▶ **Work item**
Starting at the line that contains "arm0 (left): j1", output each line exactly as written through the end of the listing below, but leave out the pictures.

▶ **Data provided**
────────────────────
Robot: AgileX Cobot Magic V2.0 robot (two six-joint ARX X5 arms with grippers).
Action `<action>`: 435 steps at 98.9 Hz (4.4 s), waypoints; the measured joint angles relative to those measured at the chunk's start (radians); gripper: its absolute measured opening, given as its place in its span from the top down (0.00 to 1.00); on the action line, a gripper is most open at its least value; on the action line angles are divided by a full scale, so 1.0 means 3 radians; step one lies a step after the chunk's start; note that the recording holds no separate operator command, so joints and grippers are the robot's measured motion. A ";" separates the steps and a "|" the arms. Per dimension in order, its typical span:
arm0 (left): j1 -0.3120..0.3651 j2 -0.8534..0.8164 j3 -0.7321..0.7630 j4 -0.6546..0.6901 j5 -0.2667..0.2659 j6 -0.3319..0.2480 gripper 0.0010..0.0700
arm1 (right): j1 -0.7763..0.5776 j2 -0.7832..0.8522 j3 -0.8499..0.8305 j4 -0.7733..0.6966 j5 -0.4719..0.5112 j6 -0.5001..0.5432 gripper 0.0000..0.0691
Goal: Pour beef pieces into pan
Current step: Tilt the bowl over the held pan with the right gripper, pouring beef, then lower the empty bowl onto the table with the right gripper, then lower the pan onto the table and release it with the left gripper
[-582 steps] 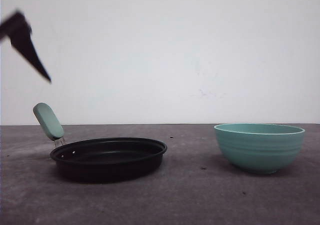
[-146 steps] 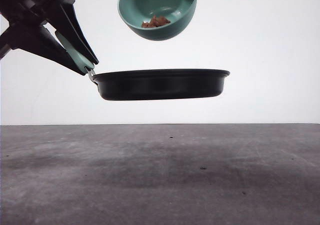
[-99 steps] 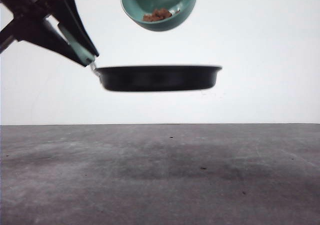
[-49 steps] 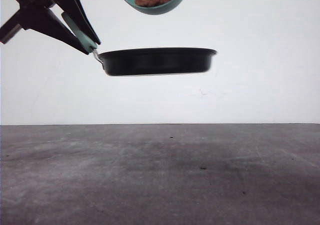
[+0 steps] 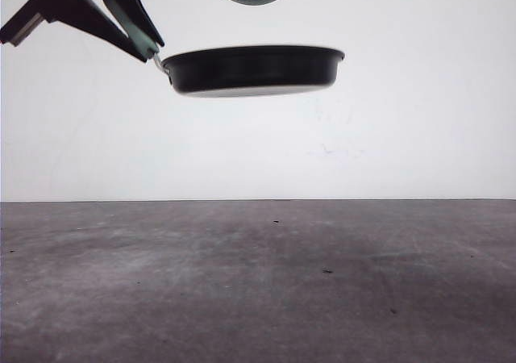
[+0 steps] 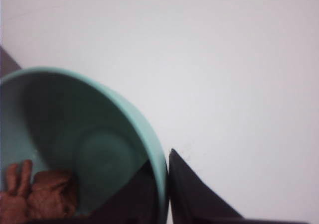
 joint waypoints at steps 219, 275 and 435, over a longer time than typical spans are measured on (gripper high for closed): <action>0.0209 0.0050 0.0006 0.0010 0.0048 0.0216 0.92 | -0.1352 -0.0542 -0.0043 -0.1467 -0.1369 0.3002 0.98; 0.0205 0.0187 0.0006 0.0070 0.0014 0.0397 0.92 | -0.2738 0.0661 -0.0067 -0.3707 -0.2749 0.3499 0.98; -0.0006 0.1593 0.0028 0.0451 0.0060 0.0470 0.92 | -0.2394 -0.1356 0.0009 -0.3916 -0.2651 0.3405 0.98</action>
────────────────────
▶ **Solved exercise**
arm0 (left): j1 -0.3120..0.3651 j2 -0.8534..0.8164 j3 -0.7321..0.7630 j4 -0.6546..0.6901 j5 -0.2667..0.2659 j6 -0.3319..0.2480 gripper 0.0010..0.0700
arm1 (right): j1 -0.7763..0.5776 j2 -0.7832..0.8522 j3 -0.8499..0.8305 j4 -0.7733..0.6966 j5 -0.4719..0.5112 j6 -0.5001..0.5432 gripper 0.0000..0.0691
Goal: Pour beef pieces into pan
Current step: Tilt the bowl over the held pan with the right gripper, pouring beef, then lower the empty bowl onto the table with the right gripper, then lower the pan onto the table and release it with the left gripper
[-582 steps] 
[-146 steps] 
[-99 steps] 
[-49 steps] 
[+0 steps] 
[+0 steps] 
 joint waypoints at steps 219, 275 and 435, over a longer time than typical spans are measured on (gripper high for closed): <action>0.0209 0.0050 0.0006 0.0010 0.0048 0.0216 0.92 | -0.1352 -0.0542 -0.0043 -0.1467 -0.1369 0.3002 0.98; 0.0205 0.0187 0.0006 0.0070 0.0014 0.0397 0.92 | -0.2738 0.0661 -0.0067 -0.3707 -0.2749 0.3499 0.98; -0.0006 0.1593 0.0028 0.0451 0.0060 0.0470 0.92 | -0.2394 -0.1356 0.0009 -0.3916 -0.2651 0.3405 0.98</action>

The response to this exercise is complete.